Mr. Sanchez: There is no such thing as a single “Latino culture.” In fact, I submit that there are twenty-something different “Latino” cultures in Latin America - none of which is the same as the various Latino mini-cultures in the US.
We "Latinos", no matter how hard you politicians and label-makers try to assemble and push us and label us into one monolithic group, are not such a group; we are as different from each other as the English-speaking peoples of the world are different from each other.
Call a Scotsman "English" and see what will happen to your face.
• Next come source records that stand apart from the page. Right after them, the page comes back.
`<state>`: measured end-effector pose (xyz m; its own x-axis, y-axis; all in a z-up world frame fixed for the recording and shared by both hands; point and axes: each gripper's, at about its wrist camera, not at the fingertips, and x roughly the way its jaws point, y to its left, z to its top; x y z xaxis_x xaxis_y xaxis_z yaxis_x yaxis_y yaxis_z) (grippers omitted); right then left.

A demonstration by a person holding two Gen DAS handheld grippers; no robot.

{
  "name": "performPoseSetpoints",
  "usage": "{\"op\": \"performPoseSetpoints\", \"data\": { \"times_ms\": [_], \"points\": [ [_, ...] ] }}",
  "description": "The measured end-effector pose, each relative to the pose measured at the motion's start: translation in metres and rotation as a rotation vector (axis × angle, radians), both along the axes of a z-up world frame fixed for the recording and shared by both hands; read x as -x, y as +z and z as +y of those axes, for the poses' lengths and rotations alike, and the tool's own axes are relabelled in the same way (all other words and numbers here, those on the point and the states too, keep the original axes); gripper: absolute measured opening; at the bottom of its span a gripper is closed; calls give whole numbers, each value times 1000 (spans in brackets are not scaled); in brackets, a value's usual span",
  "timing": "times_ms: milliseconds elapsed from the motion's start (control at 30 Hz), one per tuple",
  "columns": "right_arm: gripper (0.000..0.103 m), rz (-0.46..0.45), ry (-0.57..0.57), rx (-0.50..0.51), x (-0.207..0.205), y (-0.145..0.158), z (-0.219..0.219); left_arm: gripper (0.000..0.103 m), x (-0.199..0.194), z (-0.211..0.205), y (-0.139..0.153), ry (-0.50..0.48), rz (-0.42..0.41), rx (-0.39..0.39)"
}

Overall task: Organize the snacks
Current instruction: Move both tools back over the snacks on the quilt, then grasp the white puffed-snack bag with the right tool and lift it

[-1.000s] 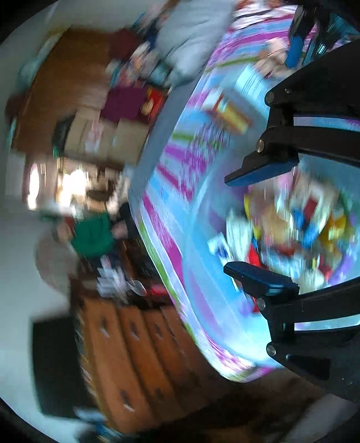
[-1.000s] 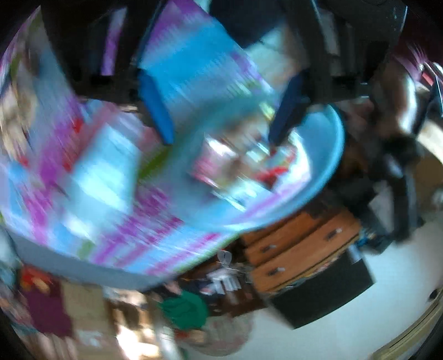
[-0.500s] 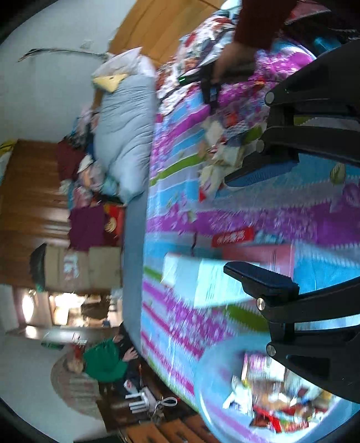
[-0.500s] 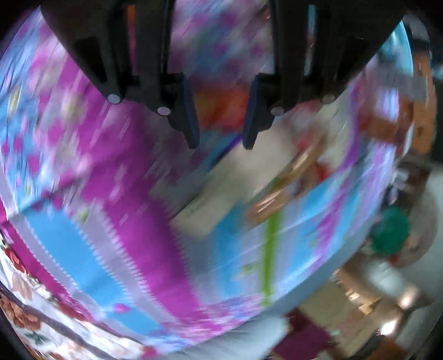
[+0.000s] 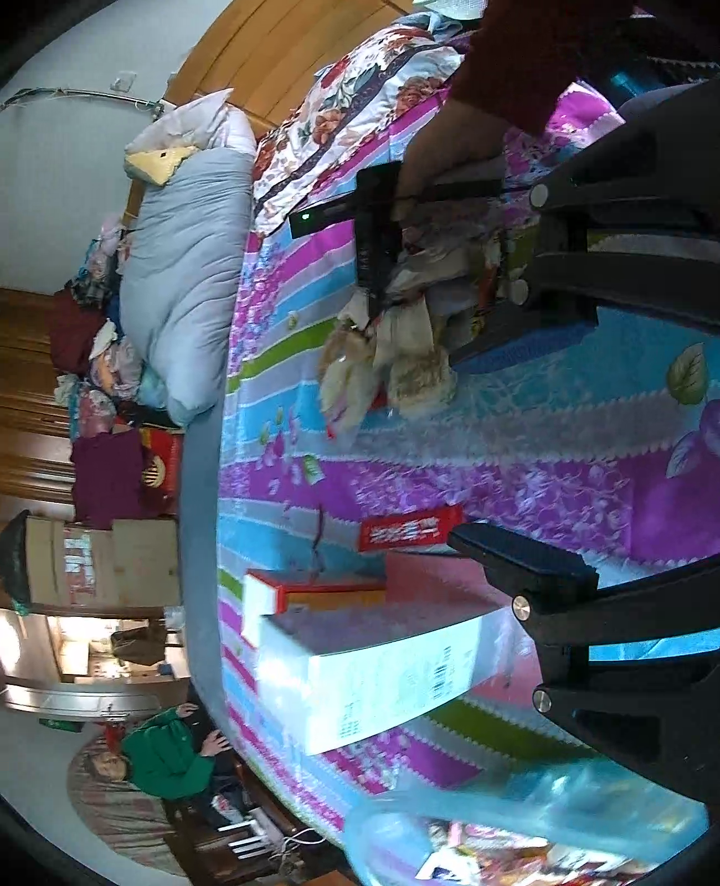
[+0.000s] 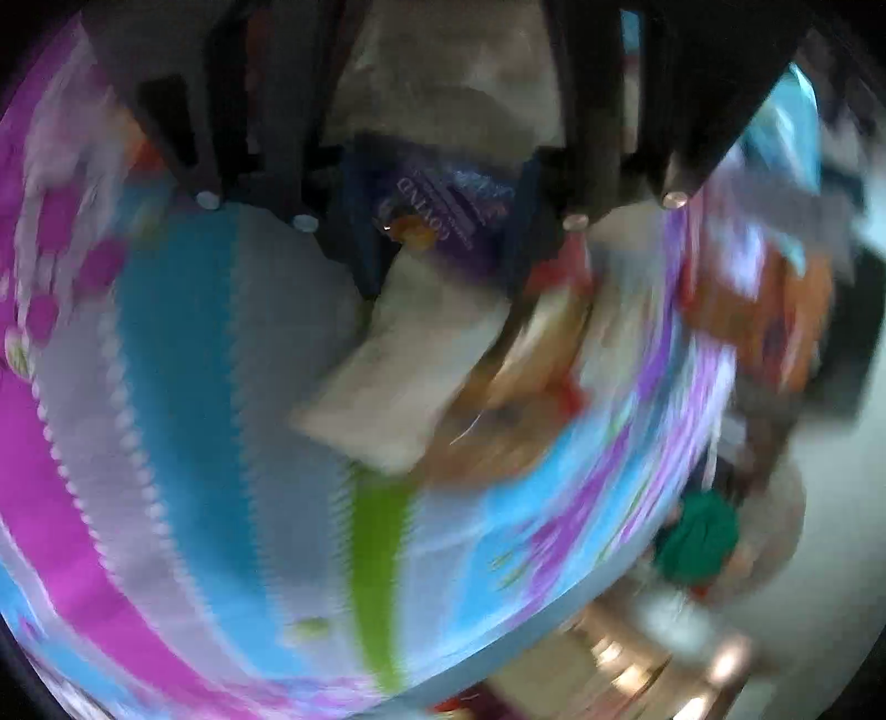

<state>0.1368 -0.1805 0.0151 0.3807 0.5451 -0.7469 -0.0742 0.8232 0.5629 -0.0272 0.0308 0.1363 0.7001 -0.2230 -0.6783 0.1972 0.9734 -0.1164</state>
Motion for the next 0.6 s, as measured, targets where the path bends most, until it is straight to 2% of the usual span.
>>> {"op": "performPoseSetpoints", "data": {
  "times_ms": [67, 133, 233, 267, 300, 333, 367, 433, 533, 600],
  "points": [
    [46, 1, 69, 4, 21, 7, 15, 57, 4, -1, -5, 0, 13, -1],
    [46, -6, 135, 62, 37, 15, 25, 57, 7, 1, -12, 3, 31, 0],
    [47, -82, 143, 129, 53, 45, 21, 57, 11, 3, -23, 2, 60, -2],
    [56, -104, 132, 135, 55, 54, 19, 57, 11, 4, -26, 2, 67, -2],
    [65, -136, 124, 156, 51, 64, 18, 57, 11, 4, -29, 1, 72, 0],
    [85, -164, 127, 184, 40, 70, 21, 57, 10, 3, -32, -2, 80, 5],
    [99, -194, 139, 223, 27, 76, 28, 57, 9, 2, -33, -3, 81, 6],
    [101, -222, 195, 296, 2, 82, 49, 57, 5, 2, -34, -1, 79, 14],
    [100, -218, 323, 410, -40, 76, 93, 57, 0, 4, -32, 9, 73, 35],
    [100, -215, 367, 479, -62, 68, 117, 57, -4, 6, -32, 13, 74, 42]
  ]
}}
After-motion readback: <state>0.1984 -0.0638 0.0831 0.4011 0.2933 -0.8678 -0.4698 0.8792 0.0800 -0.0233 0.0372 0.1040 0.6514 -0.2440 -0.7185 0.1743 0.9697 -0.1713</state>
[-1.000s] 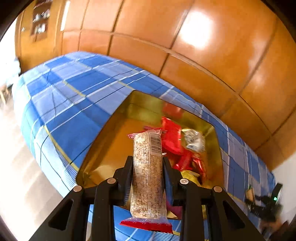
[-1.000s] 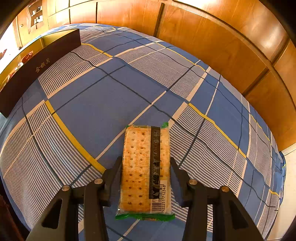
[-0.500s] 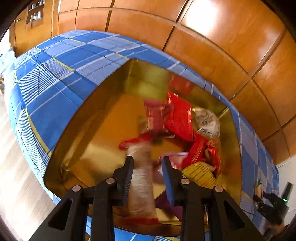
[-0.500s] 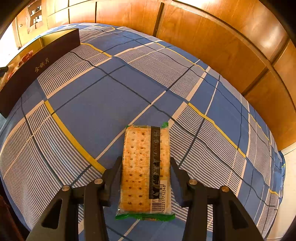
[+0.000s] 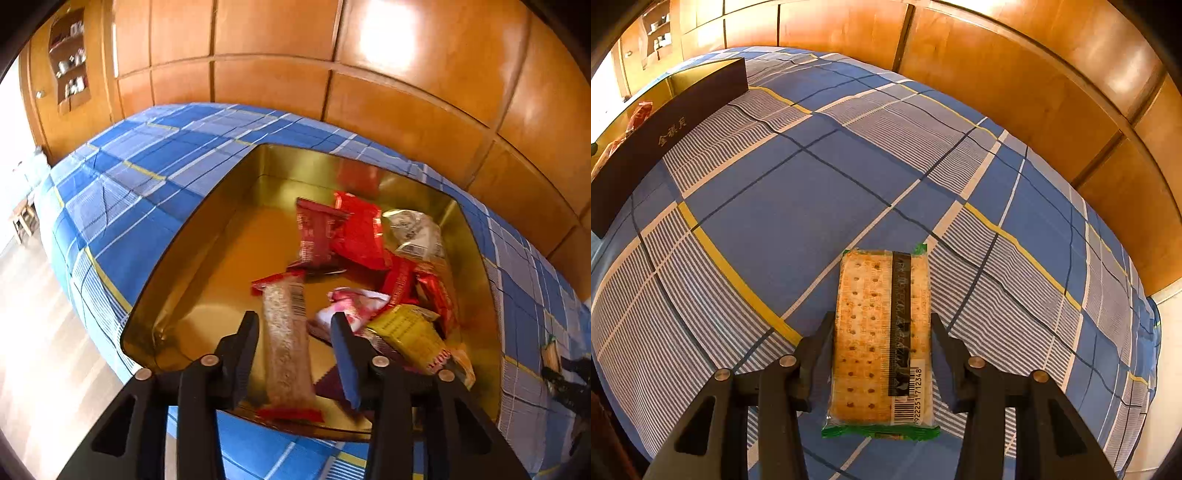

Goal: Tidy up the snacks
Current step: 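Lower the red-ended cracker pack into the tray with the left gripper while the right gripper holds its pack, then lower the green-ended cracker pack into the tray and open the right gripper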

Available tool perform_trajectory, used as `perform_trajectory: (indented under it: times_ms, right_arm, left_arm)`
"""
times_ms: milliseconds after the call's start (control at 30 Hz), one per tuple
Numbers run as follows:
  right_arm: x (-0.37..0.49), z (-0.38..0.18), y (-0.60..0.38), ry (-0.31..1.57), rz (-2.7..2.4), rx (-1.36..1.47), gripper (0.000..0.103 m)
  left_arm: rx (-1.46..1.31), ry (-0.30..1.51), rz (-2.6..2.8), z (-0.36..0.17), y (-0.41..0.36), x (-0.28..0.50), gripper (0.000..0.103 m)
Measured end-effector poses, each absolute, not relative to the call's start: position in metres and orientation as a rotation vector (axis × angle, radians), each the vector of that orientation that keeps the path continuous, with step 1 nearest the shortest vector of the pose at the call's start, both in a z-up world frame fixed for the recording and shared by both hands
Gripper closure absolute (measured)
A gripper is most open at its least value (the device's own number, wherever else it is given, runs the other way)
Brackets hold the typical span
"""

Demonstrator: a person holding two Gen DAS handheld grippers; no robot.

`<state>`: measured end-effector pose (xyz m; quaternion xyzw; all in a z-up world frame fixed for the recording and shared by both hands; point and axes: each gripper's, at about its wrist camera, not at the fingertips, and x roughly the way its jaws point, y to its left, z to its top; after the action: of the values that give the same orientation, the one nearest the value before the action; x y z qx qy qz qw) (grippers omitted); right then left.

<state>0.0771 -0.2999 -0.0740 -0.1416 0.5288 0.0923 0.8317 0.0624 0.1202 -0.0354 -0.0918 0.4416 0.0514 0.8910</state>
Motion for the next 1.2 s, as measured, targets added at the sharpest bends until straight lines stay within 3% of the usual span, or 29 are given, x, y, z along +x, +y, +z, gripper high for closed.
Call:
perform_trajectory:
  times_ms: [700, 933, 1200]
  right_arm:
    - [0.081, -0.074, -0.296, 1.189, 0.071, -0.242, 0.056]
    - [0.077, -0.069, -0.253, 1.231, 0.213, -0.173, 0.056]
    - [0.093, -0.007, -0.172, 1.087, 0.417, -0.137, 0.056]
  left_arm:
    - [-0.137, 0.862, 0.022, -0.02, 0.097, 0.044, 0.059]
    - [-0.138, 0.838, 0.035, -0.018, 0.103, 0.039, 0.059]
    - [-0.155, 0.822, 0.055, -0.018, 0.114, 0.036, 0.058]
As an example, anyone who thinks that Mexico’s gorgeously rich and sometimes proud native heritage is similar to Argentina’s cultural heritage is simply ignorant at best. In fact Argentina purposefully nearly wiped out its own indigenous population in an effort (according to the war rallies of the times) “not to become another Mexico.”
And the cultural heritage of the Dominican Republic is as different from that of Bolivia and Peru as two/three countries that technically share a same language can be.
And for example, Mexican-Americans’ tastes in food, music, and politics, etc. are wildly different from Cuban-Americans and Dominican-Americans, etc.
Would anyone ever group Swedes, Danes, Germans and Norwegians and create a “Nordic-American Museum”? Ahhh… they have; silly ideas are not restricted to Congress, are they?
Or how about French, Spaniards, Rumanians and Italians for a “Latin-European-American Museum” - hang on - that doesn’t fit or does it? Makes my head hurt.
For the record, as I did in 2003 when I first learned about this issue, I still don’t believe in segregating artists according to ethnicity, race or religion. How about letting the art itself decide inclusion in a museum. And if not enough African American, or Native American, or Latino/Hispanic or “fill-in-the-blank”-American artists are in the mainstream American museums, then let’s fight that good fight and not just take the easy/hard route of having “our own” museum.
Comemierdas... What does Little Junes think about this issue?